La description très précise de la tome lozérienne par R.-J Bernard , m’a incité à en chercher l’étymologie. Il le décrit dans son article. L’alimentation paysanne en Gévaudan au XVIIIe siècle. In: Annales. Économies, Sociétés, Civilisations. 24e année, N. 6, 1969. pp. 1449-1467. ainsi:
Tomme de Lozère 4 mois d’affinage. Excellent !
La tome gardoise ce n’est pas la même. L’abbé de Sauvages écrit en 1756 : Toumo « de la jonchée, fromage mou ou qui est récemment caillé. Le fromage frais et le fromage égoutté est moins récent que la toumo qui est du caillé tel qu’on le tire de la faisselle ou de la forme à faire les fromages ».1
Actuellement le mot français tome ou tomme a deux définitions d’après le CNRTL:
1. Fromage au lait de chèvre, de brebis ou de vache, de forme circulaire, fabriqué en Savoie, en Provence et dans le Dauphiné.
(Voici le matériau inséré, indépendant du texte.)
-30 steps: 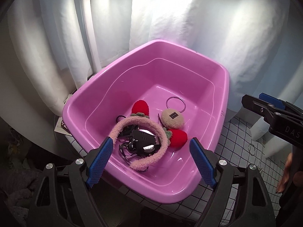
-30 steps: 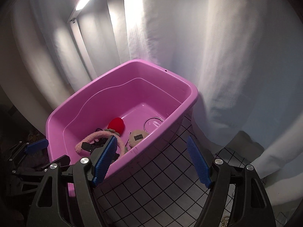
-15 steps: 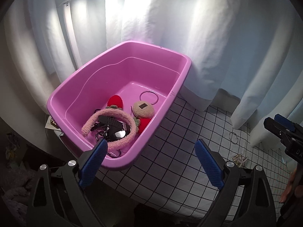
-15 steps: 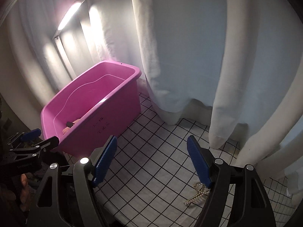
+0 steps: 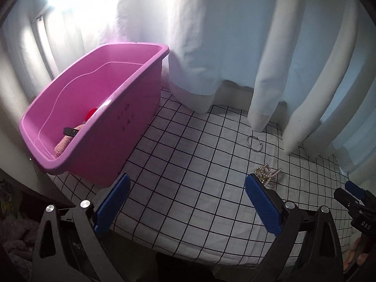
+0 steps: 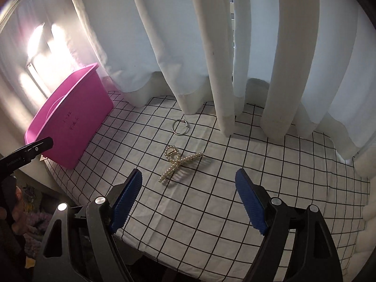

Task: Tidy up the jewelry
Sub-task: 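Withdraw both tools from the tub back over the table, then grasp the pearl claw clip with the right tool while the left tool grasps the silver ring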

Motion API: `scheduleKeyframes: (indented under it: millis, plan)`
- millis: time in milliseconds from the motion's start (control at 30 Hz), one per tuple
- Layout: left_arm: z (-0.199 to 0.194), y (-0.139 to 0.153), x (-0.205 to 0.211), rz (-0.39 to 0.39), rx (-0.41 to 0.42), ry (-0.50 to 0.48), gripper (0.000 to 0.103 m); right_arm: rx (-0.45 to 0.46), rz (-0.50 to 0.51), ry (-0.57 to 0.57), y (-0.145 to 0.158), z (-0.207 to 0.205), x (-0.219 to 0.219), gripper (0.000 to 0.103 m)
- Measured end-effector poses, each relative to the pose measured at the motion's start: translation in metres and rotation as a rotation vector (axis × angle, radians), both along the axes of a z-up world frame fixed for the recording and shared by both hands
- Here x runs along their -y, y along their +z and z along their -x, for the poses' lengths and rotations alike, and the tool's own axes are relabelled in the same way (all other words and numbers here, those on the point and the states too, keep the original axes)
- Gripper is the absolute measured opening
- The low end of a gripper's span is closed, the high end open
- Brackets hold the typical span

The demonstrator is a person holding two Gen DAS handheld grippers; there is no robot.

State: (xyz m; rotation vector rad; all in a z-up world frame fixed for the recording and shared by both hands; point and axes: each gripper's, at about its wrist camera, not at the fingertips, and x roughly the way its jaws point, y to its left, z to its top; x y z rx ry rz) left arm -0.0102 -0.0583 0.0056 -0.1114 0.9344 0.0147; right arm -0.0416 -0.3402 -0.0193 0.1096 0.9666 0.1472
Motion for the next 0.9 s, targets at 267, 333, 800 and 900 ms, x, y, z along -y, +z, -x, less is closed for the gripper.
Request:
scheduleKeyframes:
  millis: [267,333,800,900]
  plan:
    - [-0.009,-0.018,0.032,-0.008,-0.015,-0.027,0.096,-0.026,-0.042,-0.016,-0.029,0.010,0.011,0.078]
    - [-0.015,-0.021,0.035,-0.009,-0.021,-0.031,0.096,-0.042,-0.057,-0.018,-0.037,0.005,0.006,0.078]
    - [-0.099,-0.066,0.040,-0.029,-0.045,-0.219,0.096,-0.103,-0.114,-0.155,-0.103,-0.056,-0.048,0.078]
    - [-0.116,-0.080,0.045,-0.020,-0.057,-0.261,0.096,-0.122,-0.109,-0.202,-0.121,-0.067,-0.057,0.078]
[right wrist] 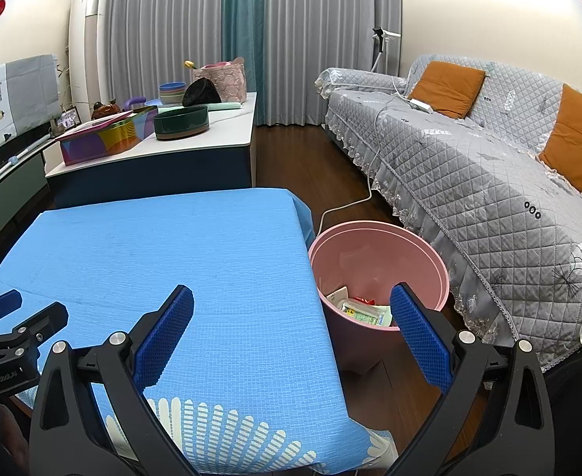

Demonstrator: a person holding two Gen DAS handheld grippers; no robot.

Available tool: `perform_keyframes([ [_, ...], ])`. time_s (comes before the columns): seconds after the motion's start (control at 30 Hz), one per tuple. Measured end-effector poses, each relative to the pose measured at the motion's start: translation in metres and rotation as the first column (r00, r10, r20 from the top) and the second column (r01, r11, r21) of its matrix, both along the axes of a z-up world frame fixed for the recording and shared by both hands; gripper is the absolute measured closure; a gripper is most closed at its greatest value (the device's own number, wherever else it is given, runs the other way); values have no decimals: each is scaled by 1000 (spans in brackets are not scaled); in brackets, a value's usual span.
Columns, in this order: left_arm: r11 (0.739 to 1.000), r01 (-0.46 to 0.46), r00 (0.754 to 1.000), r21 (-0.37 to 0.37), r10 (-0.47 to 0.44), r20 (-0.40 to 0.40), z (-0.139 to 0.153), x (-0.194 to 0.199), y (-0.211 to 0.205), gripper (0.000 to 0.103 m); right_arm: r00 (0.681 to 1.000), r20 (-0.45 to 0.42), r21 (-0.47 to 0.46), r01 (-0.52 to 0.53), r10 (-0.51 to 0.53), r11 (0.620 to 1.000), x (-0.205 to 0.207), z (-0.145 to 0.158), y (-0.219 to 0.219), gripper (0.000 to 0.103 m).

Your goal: Collect trash

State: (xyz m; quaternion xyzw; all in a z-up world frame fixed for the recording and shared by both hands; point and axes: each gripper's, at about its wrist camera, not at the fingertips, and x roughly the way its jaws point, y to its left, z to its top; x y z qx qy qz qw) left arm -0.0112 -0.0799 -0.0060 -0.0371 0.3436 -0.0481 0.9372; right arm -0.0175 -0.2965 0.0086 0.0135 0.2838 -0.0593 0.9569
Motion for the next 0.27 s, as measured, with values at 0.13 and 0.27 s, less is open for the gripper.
perform_keyframes([
  [0.13,1000,0,1000,10,0,-3,1,0,-3,8,1000,-2,-1,-2,2,1000,0,0,1,5],
  [0.27,1000,-7,1000,2,7,-12,1,2,-1,8,1000,-5,-2,-4,4,1000,0,-1,2,5],
])
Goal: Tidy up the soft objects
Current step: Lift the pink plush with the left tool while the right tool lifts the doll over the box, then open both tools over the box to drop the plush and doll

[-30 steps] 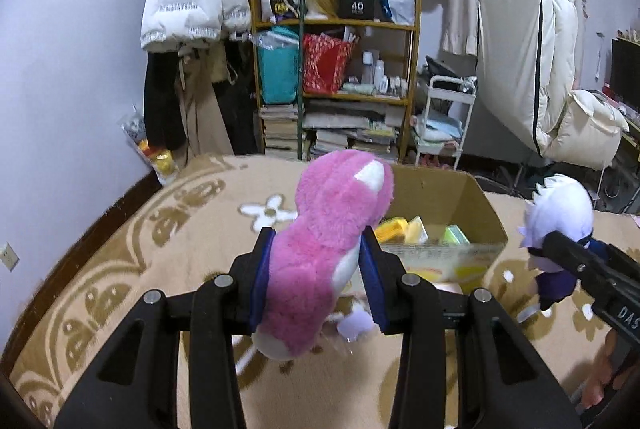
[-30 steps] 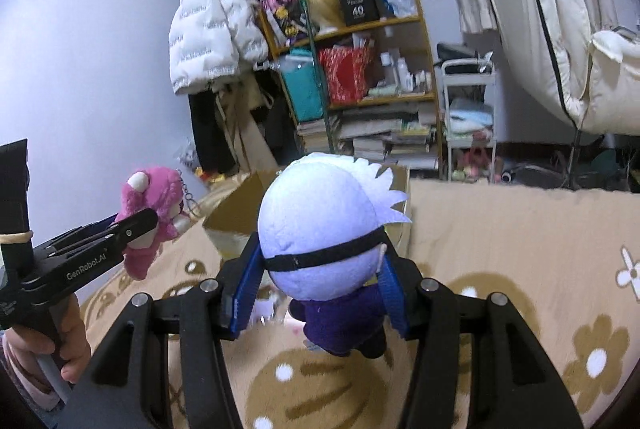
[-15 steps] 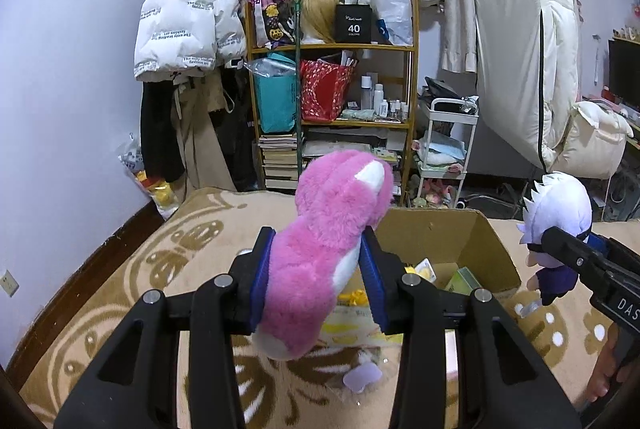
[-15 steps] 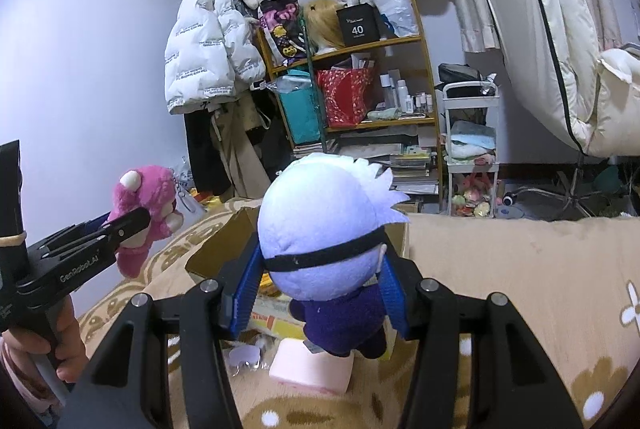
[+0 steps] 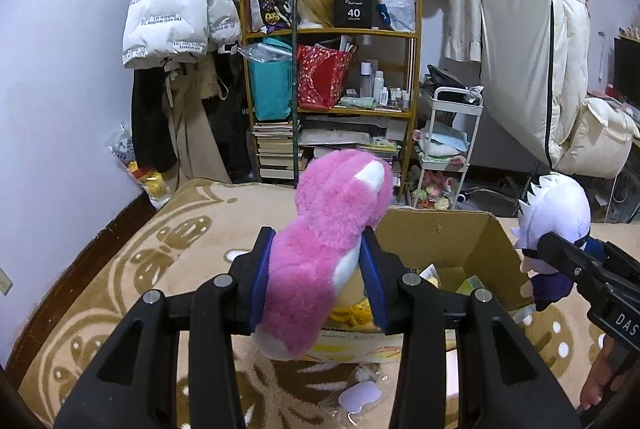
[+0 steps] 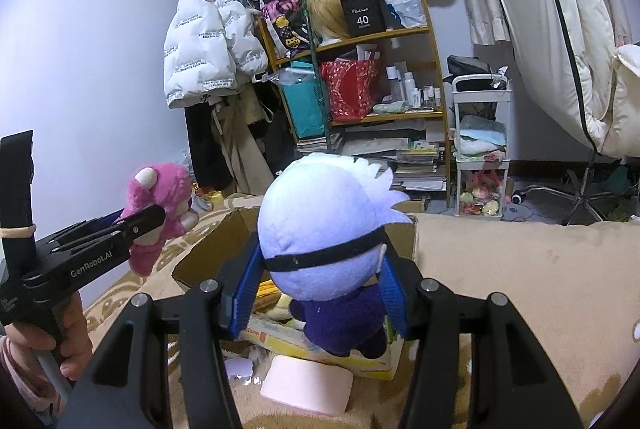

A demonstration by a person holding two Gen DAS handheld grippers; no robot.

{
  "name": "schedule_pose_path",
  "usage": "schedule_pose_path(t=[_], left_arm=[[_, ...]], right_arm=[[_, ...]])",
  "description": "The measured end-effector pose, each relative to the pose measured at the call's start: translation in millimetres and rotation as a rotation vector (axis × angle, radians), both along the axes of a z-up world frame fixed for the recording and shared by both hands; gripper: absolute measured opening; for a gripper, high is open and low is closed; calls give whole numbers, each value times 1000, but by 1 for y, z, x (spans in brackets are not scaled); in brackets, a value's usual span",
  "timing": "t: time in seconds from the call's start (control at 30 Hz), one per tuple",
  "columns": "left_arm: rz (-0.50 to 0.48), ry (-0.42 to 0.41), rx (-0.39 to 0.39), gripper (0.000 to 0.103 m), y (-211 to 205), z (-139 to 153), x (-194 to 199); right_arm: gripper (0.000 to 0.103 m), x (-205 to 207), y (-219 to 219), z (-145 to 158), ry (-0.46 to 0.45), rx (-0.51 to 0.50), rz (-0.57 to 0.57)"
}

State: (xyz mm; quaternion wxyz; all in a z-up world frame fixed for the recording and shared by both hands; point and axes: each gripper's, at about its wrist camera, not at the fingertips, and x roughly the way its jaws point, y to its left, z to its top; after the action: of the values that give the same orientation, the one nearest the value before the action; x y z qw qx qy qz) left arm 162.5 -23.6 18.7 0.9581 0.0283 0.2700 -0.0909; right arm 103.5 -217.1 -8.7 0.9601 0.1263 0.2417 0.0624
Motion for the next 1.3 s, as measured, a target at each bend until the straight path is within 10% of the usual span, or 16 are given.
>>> schedule_pose_path(t=[0.67,1.3], left_arm=[[-60,117,-6,45,-8,-40,27],[17,132,19,90,9,-38,8]], right_arm=[[61,34,-17,-30,93,122,7],[92,17,-21,-27,102,133,-15]])
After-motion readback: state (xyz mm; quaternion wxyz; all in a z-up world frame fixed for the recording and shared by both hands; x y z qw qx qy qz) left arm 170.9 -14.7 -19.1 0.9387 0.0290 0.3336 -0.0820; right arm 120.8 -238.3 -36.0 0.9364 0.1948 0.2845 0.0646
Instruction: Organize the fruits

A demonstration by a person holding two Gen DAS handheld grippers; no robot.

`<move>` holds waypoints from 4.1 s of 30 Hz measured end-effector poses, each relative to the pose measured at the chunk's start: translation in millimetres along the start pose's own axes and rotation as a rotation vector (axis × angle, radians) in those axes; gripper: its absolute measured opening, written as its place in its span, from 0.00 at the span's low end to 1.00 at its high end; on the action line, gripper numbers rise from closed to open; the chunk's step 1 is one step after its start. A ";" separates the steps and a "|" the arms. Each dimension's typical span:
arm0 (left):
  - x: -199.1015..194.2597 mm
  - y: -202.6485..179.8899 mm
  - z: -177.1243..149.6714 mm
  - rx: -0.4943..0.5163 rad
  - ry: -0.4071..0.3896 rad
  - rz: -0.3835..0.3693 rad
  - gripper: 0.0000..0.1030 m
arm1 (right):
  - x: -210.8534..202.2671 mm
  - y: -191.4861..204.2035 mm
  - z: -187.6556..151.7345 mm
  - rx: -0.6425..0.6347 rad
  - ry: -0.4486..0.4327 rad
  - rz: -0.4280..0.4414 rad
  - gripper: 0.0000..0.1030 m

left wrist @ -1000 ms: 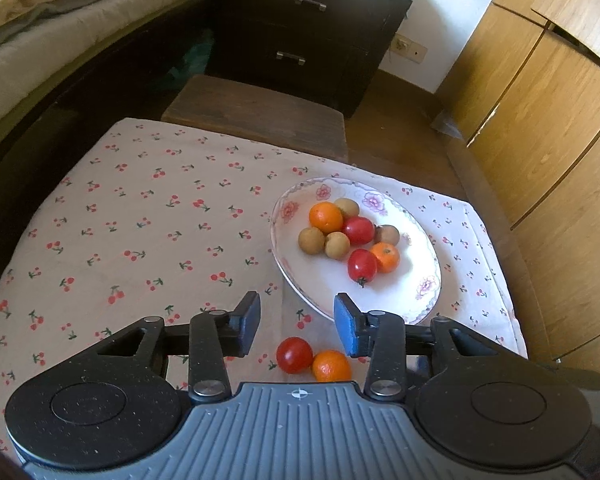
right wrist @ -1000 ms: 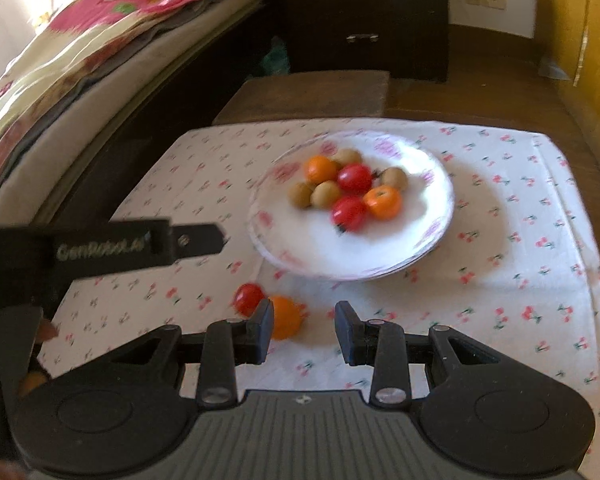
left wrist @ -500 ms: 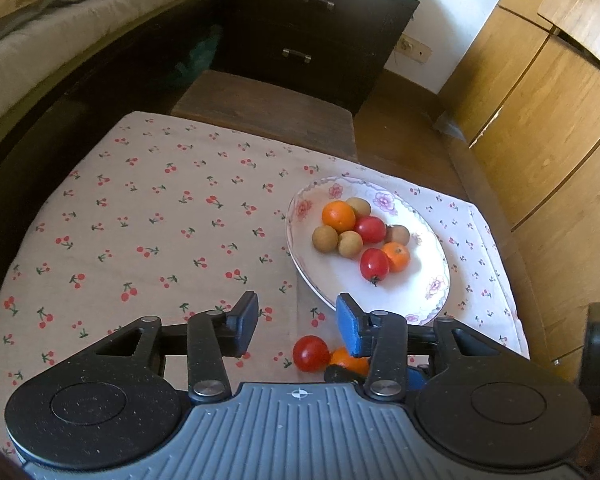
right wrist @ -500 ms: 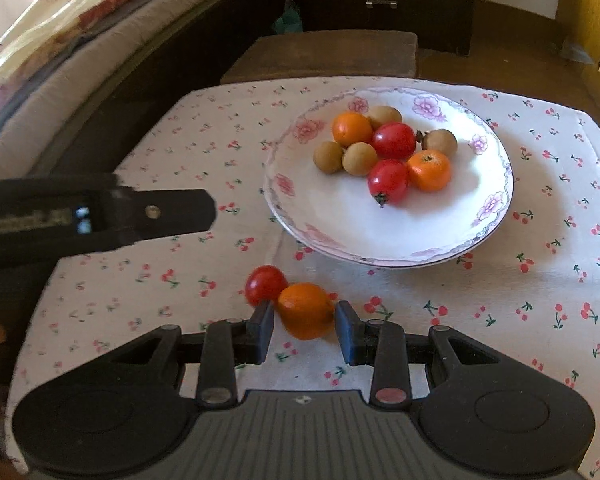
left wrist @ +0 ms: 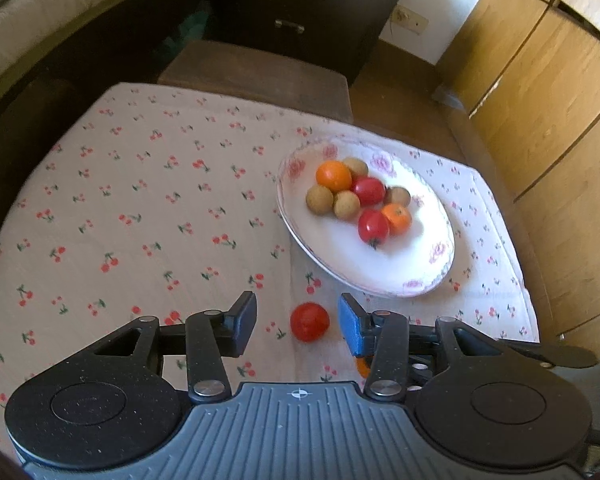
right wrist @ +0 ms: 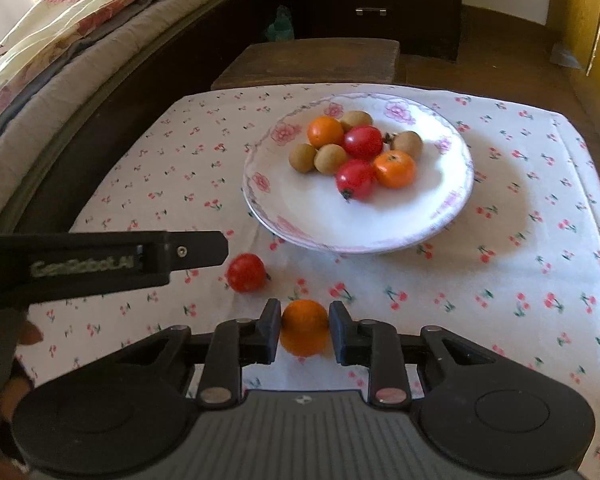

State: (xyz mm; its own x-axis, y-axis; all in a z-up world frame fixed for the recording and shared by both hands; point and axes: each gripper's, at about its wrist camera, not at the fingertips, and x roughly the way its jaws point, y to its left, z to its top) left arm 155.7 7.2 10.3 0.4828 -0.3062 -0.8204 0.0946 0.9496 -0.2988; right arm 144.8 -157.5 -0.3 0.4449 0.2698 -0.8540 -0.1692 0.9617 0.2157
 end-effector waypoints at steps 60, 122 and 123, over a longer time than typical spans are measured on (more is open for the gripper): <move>25.8 -32.6 -6.4 0.095 0.024 0.031 0.34 | -11.0 -40.0 0.8 0.099 -0.016 -0.019 0.32; 11.0 -39.3 20.5 0.032 -0.090 0.036 0.54 | -30.7 -54.8 31.0 0.197 -0.171 -0.051 0.35; 8.9 -39.8 18.2 0.038 -0.092 0.040 0.55 | -32.3 -53.4 28.4 0.191 -0.168 -0.059 0.35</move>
State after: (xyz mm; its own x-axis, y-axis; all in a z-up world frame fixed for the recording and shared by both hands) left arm 172.1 -32.2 23.8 0.5647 -0.2625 -0.7824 0.1059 0.9633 -0.2467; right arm 164.5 -216.2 29.3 0.5917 0.2018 -0.7805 0.0239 0.9634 0.2672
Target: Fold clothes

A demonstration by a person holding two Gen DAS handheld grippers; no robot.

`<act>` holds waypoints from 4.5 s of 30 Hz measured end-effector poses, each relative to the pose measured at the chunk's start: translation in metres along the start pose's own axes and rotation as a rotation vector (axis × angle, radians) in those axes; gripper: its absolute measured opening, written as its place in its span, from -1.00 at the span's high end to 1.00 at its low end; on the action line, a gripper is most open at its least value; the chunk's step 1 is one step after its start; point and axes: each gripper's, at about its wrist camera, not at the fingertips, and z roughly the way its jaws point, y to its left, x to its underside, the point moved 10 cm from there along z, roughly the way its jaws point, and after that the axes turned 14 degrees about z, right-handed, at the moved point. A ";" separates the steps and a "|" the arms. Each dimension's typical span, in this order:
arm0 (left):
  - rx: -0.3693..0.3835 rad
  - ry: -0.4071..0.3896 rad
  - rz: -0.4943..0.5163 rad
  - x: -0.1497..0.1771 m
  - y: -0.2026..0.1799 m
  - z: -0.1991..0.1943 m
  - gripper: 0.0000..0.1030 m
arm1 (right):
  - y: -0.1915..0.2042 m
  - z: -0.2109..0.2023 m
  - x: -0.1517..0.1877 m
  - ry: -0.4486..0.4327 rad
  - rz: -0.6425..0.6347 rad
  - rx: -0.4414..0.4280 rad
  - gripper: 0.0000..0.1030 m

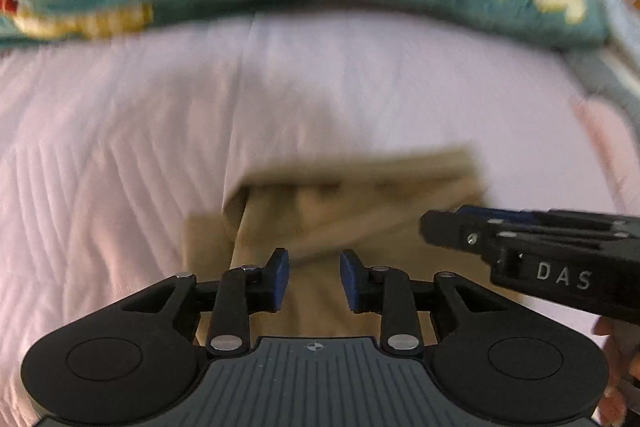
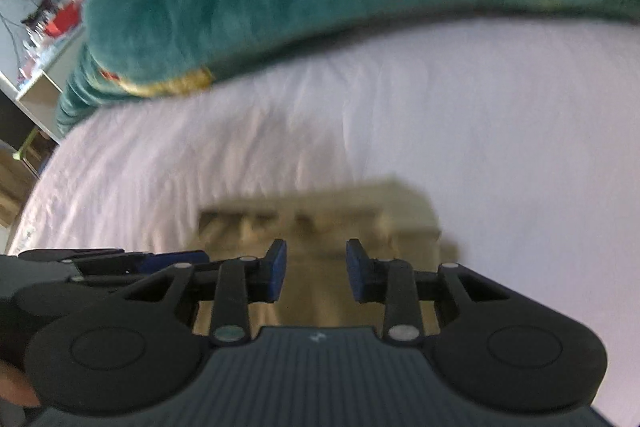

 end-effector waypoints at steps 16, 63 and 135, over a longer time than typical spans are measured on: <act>0.013 -0.151 -0.113 0.006 0.056 -0.055 0.17 | 0.016 -0.042 0.039 -0.148 -0.061 -0.003 0.26; 0.113 -0.116 0.216 -0.060 0.016 -0.044 0.65 | 0.079 -0.050 0.101 -0.185 0.056 -0.137 0.73; 0.063 -0.021 0.527 -0.062 -0.157 0.040 0.37 | -0.073 -0.006 0.045 -0.071 0.402 0.050 1.00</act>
2. ,,Nom du Cantal ou du Laguiole au premier stade de leur préparation« , avec cet exemple très précis : Le pétrissage du caillé dure environ une heure et demie, et une fois terminé, le caillé ainsi malaxé et comprimé constitue ce que l’on appelle la tome (Pouriau, Laiterie, 1895, p. 738).
A l’époque de l’Abbé de Sauvages la tome gardoise était donc la même que celle du Cantal ou de Laguiole actuellement.
Un coup d’œil sur l’article Tomme de Wikipédia nous apprend qu’il y a de multiples variétés de tommes, non seulement en Savoie, mais aussi dans le Massif central, en Suisse, dans la Vallée d’Aoste à Gressoney, dans le Haut-Rhin et au Québec. Il y a des petits des moyens et des grands, le maximum étant 12 kg. Il y a même de la tomme de Camargue ou tomme d’Arles , loin de la montagne.
Conclusion : le mot tome, tomme est un parfait synonyme de « fromage ».
Une des toutes premières attestations vient de Nîmes, daté de 1200: toma « jonchée, fromage frais ». Dans les dictionnaires franco-provençaux, dont la Savoie fait partie, la toma est en général définie comme du « fromage à pâte molle; fromage frais; fromage de ménage: lait caillé, etc. », dans les dictionnaires provençaux c’est du « fromage blanc, fromage de chèvre; fromage mou; lait caillé ». Les dérivés comme tomasso désignent presque toujours des fromages; une exception est le dauphinois tométo qui signifie aussi « brique de carrelage », repris par Littré dans don dictionnaire : tommette .
L’étymologie pose pas mal de problèmes. FEW XIII/2, p.20-21 en fait lr résumé. Les représentants de *tōma se trouvent dans l’Est et le Sud-Est des parlers gallo-romans, de la Franche-Comté jusqu’à la Méditerranée, mais aussi en Italie dans le Piemont, en Lombardie dans le Val San Martino, et ce qui est plus difficile à expliquer, en Calabre et en Sicile. La présence de tuma « cacio fresco, non insalato » (fromage frais, non salé) en sicilien a suggéré une étymologie grecque τομη (tomè) « morceau coupé », possible du point de vue géo-linguistique, mais on n’arrive pas à expliquer l’évolution sémantique, puisqu’il s’agit d’un fromage frais.
La conclusion provisoire de plusieurs étymologistes est qu’il s’agit d’un mot pré-roman, non attesté, peut-être liée à une racine indo-européenne *teu « gonfler ». (Je n’ai pas encore trouvé de vidéo du processus, mais cela va venir).
J’ai jeté un coup d’œil dans un dictionnaire grec et trouvé quand même deux significations du mot grec τομη (tomè), qui pourrait être à l’origine du sens fromage.
Le premier est τομευς (tomeus) « secteur de cercle entre deux rayons; terme de géométrie ». Le sens « fromage » pourrait alors venir de τομευς comme fromage vient de formaticus [caseus] (795 ds Nierm.) « [fromage] moulé dans une forme », dér. de forma « moule, forme à fromage »; cf. forme* au sens de « éclisse dans laquelle on dresse les fromages » et fourme*. (CNRTL).
Le second est τομη φαρμακων (tomè pharmakon) « préparation de remèdes faits avec des herbes coupées ou hachées » qui a pu passer au « lait caillé » une préparation sans ou avec des herbes coupées.